Adrenal syndrome

Adrenal syndrome

The kidney cannot be diseased. Once a disease occurs, it is quite serious, including imbalance of renal hormones and instability of adrenaline, which can lead to adrenal syndrome. After kidney disease occurs, the patient will not only suffer from physical fatigue and coma, but also adverse reactions such as body edema and nausea and vomiting.

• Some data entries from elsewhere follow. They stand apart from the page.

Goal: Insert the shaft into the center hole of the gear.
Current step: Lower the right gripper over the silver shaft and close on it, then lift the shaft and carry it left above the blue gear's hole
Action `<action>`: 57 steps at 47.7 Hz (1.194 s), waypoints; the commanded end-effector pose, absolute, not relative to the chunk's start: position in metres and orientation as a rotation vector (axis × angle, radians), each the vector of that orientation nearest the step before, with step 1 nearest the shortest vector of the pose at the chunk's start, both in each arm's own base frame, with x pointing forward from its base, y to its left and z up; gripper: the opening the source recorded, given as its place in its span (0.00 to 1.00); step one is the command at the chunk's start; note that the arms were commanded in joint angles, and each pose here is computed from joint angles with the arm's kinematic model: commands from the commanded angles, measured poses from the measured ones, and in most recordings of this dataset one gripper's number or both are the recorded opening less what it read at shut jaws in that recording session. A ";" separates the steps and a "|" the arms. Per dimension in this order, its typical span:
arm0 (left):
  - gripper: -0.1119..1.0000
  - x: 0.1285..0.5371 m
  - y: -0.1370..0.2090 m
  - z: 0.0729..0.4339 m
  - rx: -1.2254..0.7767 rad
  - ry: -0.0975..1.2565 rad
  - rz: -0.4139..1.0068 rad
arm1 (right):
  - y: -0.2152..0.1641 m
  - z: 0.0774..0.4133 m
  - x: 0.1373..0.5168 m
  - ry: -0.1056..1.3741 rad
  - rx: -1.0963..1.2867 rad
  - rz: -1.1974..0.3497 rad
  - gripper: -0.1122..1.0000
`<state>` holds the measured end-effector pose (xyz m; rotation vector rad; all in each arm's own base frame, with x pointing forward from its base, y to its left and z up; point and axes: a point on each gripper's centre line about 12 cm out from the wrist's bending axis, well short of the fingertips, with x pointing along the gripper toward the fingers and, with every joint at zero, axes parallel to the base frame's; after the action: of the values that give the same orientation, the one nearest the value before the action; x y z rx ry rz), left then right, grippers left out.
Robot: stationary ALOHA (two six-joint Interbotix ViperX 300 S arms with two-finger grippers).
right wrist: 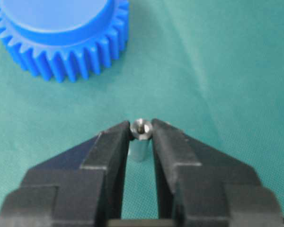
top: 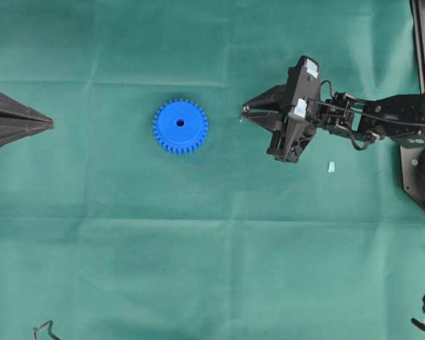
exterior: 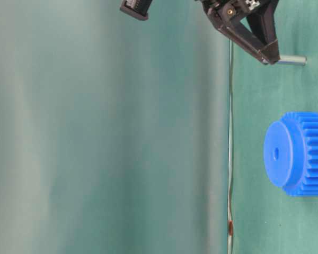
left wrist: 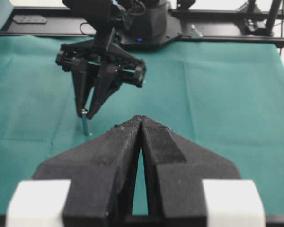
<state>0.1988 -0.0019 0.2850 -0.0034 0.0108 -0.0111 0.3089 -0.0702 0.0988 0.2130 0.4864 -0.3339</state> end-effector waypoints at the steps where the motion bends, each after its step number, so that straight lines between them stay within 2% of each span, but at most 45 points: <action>1: 0.10 0.201 -0.001 0.295 -0.002 -0.014 -0.008 | -0.071 0.105 0.314 0.465 0.213 -0.331 0.25; 19: 0.10 0.201 -0.001 0.295 -0.003 -0.012 -0.009 | -0.071 0.107 0.314 0.461 0.215 -0.331 0.25; 39: 0.10 0.201 -0.001 0.295 -0.006 -0.012 -0.008 | -0.065 0.176 0.318 0.461 0.222 -0.273 0.25; 57: 0.10 0.200 -0.001 0.298 -0.003 -0.024 -0.009 | -0.065 0.183 0.333 0.467 0.216 -0.260 0.25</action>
<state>0.1983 -0.0019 0.2851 -0.0064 0.0123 -0.0110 0.3222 -0.0649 0.1724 0.2164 0.4975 -0.2674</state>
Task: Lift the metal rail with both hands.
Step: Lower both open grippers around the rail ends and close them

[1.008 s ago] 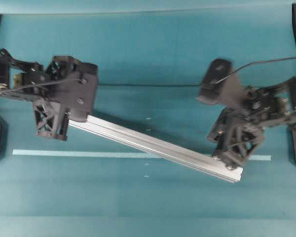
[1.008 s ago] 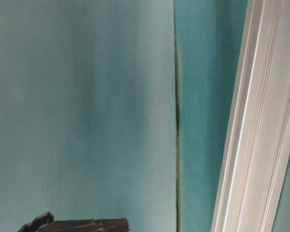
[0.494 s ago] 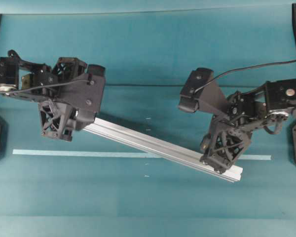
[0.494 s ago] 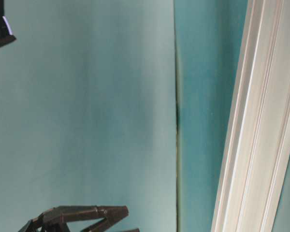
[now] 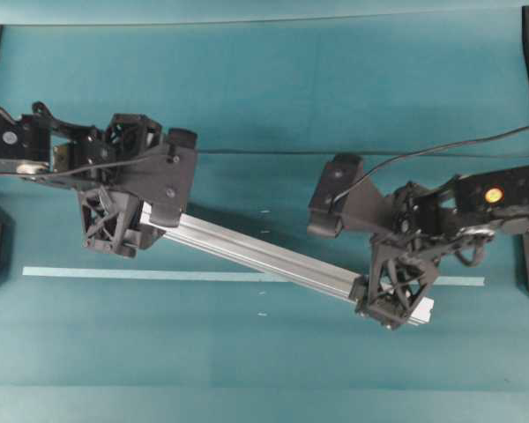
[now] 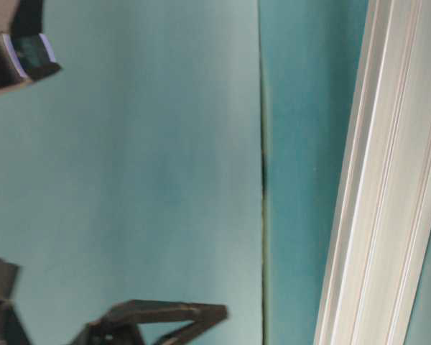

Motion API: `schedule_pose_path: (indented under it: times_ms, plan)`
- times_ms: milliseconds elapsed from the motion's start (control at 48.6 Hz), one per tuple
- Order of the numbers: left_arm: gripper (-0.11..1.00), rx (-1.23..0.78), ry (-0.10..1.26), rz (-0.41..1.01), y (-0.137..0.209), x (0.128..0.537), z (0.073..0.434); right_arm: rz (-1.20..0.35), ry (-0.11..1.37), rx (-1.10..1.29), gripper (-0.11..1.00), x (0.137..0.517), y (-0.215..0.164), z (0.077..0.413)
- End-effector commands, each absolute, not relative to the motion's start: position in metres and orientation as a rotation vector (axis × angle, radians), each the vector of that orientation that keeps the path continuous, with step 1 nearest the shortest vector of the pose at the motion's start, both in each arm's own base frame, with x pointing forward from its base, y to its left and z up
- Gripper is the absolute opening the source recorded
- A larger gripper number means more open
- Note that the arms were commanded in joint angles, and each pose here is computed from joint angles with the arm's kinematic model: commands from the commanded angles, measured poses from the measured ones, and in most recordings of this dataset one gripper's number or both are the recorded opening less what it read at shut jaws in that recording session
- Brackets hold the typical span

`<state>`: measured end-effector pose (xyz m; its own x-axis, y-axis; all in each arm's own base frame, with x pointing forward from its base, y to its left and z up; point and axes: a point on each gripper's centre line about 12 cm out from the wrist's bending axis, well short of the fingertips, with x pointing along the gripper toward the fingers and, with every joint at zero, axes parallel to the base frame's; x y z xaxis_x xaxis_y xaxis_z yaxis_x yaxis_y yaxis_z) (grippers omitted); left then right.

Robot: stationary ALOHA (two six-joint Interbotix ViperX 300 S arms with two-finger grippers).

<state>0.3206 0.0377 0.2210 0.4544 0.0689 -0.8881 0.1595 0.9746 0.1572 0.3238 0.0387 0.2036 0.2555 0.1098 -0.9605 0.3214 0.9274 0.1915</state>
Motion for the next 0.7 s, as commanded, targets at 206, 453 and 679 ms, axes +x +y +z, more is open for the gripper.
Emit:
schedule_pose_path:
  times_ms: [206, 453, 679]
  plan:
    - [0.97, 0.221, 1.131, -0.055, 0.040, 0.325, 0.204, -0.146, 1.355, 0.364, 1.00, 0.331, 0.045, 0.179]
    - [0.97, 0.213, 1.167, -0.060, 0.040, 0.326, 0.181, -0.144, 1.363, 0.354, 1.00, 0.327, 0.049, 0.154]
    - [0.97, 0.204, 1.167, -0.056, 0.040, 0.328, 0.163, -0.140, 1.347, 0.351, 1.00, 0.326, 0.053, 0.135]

Introduction: CAH patients are congenitally deficient in the enzyme that synthesizes cortisol in the adrenal glands, which leads to impaired cortisol synthesis and excessive secretion of ACTH in the blood, high or low levels of sex hormones, and then abnormalities in the morphology and function of sexual organs as the main clinical manifestations. CAH can be divided into several types according to the different enzymes that are lacking, among which 21-hydroxylase deficiency is the most common.

Hydroxylase deficiency accounts for more than 80% of CAH. According to the degree of deficiency, it can be divided into simple virilization type and virilization with salt wasting type. The simple virilizing type is caused by partial deficiency of 21-hydroxylase, accounting for 50% to 80% of 21-hydroxylase deficiency. The main manifestations in females are abnormal development of external genitalia, virilization, breast aplasia during puberty, and amenorrhea. In males, it manifests as precocious genital giant deformity, rapid enlargement of the penis and immature testicles. Patients often have clinical manifestations such as low resistance and pigmentation of the skin and mucous membranes. Masculinization with salt loss is due to severe

It is caused by hydroxylase deficiency, and in addition to the symptoms of simple virilization, there may also be hyperkalemia, hyponatremia, hypotension and metabolic acidosis. In severe cases, crisis symptoms such as circulatory failure may occur. 11β-hydroxylase deficiency accounts for about 5% of CAH. In addition to masculinization, patients often suffer from symptoms of hypertension and hypokalemia due to the accumulation of 11-deoxycorticosterone in the blood.

Features: The treatment of CAH is mainly based on the supplementation of glucocorticoids. Those with severe salt loss also need to supplement with salt hormones such as deoxycorticosterone acetate (DOCA) or 9α-fluorocortisone. Adrenal sex hormone-secreting tumors are rare and include both virilizing and feminizing adrenocortical tumors. Treatment is mainly surgical.